START THE DATA

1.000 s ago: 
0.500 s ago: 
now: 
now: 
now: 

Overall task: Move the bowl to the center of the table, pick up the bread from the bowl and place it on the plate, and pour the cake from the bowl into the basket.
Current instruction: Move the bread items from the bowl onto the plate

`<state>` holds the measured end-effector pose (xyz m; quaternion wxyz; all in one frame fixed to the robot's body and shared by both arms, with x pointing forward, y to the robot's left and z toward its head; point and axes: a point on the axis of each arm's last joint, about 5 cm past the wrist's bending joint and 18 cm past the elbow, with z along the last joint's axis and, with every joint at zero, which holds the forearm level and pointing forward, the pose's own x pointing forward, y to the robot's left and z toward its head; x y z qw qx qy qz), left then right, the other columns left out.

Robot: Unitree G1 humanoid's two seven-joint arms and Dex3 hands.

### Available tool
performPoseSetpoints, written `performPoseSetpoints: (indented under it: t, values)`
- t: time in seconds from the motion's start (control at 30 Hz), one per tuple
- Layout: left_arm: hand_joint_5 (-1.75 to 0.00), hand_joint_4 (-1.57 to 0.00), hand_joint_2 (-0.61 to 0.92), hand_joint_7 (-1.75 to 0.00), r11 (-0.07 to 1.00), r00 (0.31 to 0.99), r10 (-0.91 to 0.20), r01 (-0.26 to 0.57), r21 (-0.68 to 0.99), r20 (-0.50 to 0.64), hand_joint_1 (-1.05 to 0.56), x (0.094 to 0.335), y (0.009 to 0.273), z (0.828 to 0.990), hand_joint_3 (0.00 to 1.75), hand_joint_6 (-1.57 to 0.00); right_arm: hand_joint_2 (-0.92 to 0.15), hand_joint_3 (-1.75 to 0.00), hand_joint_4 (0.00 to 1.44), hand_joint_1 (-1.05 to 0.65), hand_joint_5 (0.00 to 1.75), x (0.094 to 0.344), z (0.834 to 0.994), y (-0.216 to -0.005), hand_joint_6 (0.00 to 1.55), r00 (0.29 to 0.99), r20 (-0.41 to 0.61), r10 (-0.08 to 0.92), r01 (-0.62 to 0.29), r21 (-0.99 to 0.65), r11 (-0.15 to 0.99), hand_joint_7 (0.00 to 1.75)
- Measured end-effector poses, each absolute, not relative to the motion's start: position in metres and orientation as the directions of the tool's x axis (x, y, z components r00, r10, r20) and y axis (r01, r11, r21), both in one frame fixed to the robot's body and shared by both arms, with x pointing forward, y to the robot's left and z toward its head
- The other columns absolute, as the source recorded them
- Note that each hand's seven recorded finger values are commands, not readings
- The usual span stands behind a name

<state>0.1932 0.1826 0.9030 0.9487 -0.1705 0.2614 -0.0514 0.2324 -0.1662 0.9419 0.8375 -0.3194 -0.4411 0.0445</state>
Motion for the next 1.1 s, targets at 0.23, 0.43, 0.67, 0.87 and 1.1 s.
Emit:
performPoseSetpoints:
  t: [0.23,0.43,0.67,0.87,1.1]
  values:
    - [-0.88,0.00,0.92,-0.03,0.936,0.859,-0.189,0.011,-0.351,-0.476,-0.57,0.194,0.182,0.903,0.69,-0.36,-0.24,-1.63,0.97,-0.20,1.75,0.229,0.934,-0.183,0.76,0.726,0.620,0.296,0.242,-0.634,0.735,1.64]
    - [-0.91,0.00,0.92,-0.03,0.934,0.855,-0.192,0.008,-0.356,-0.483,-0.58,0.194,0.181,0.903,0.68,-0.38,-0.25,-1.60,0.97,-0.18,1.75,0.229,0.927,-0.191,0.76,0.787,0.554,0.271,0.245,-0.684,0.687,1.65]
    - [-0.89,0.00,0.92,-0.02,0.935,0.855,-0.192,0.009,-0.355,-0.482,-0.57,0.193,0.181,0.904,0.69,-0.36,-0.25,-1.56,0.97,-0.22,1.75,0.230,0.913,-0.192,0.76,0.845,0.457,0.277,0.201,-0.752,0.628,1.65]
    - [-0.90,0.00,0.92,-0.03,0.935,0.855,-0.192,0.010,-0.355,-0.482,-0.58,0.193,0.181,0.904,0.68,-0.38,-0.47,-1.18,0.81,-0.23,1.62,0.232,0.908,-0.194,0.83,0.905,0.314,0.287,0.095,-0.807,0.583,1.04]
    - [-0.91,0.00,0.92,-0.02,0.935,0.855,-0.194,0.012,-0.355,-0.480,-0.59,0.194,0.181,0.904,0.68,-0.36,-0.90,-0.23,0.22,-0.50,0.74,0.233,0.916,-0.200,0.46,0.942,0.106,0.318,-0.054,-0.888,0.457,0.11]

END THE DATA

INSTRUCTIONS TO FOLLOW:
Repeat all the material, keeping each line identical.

EXPECTED ANSWER:
1.000 s ago: 
0.500 s ago: 
now: 
now: 
now: 

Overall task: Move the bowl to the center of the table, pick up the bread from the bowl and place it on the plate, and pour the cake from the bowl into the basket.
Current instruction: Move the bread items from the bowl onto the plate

`<state>` holds the measured end-effector pose (xyz m; quaternion wxyz; all in one frame fixed to the robot's body and shared by both arms, with x pointing forward, y to the robot's left and z toward its head; point and axes: a point on the axis of each arm's last joint, about 5 cm past the wrist's bending joint and 18 cm past the elbow, with z along the last joint's axis and, with every joint at zero, which holds the forearm level and pointing forward, the pose's own x pointing forward, y to the robot's left and z toward its head; x y z qw qx qy qz), left then right, the other columns left out.

Robot: Unitree G1 humanoid's two seven-joint arms and Dex3 hands.

### Available tool
performPoseSetpoints, written `performPoseSetpoints: (indented under it: t, values)`
- t: time in seconds from the motion's start (control at 30 Hz), one per tuple
- Layout: left_arm: hand_joint_5 (-1.75 to 0.00), hand_joint_4 (-1.57 to 0.00), hand_joint_2 (-0.61 to 0.92), hand_joint_7 (-1.75 to 0.00), r11 (-0.07 to 1.00), r00 (0.31 to 0.99), r10 (-0.91 to 0.20), r01 (-0.26 to 0.57), r21 (-0.68 to 0.99), r20 (-0.50 to 0.64), hand_joint_1 (-1.05 to 0.56), x (0.094 to 0.335), y (0.009 to 0.273), z (0.828 to 0.990), hand_joint_3 (0.00 to 1.75), hand_joint_6 (-1.57 to 0.00); right_arm: hand_joint_2 (-0.92 to 0.15), hand_joint_3 (-1.75 to 0.00), hand_joint_4 (0.00 to 1.44), hand_joint_1 (-1.05 to 0.65), hand_joint_5 (0.00 to 1.75), x (0.094 to 0.344), z (0.834 to 0.994), y (-0.216 to -0.005), hand_joint_6 (0.00 to 1.55), r00 (0.29 to 0.99), r20 (-0.41 to 0.61), r10 (-0.08 to 0.92), r01 (-0.62 to 0.29), r21 (-0.99 to 0.65), r11 (-0.15 to 0.99), hand_joint_7 (0.00 to 1.75)
- Measured end-effector poses, each absolute, not relative to the motion's start: position in metres and orientation as the directions of the tool's x axis (x, y, z components r00, r10, r20) and y axis (r01, r11, r21), both in one frame fixed to the robot's body and shared by both arms, with x pointing forward, y to the robot's left and z toward its head
- The other columns absolute, as the source recorded them
- Note that each hand's seven recorded finger values are commands, not readings
- The usual span stands behind a name

<state>0.1932 0.1826 0.9030 0.9487 -0.1705 0.2614 -0.0514 0.2324 -0.1662 0.9419 0.8375 -0.3194 -0.4411 0.0445</state>
Motion for the next 1.1 s, targets at 0.23, 0.43, 0.67, 0.87 and 1.1 s.
Emit:
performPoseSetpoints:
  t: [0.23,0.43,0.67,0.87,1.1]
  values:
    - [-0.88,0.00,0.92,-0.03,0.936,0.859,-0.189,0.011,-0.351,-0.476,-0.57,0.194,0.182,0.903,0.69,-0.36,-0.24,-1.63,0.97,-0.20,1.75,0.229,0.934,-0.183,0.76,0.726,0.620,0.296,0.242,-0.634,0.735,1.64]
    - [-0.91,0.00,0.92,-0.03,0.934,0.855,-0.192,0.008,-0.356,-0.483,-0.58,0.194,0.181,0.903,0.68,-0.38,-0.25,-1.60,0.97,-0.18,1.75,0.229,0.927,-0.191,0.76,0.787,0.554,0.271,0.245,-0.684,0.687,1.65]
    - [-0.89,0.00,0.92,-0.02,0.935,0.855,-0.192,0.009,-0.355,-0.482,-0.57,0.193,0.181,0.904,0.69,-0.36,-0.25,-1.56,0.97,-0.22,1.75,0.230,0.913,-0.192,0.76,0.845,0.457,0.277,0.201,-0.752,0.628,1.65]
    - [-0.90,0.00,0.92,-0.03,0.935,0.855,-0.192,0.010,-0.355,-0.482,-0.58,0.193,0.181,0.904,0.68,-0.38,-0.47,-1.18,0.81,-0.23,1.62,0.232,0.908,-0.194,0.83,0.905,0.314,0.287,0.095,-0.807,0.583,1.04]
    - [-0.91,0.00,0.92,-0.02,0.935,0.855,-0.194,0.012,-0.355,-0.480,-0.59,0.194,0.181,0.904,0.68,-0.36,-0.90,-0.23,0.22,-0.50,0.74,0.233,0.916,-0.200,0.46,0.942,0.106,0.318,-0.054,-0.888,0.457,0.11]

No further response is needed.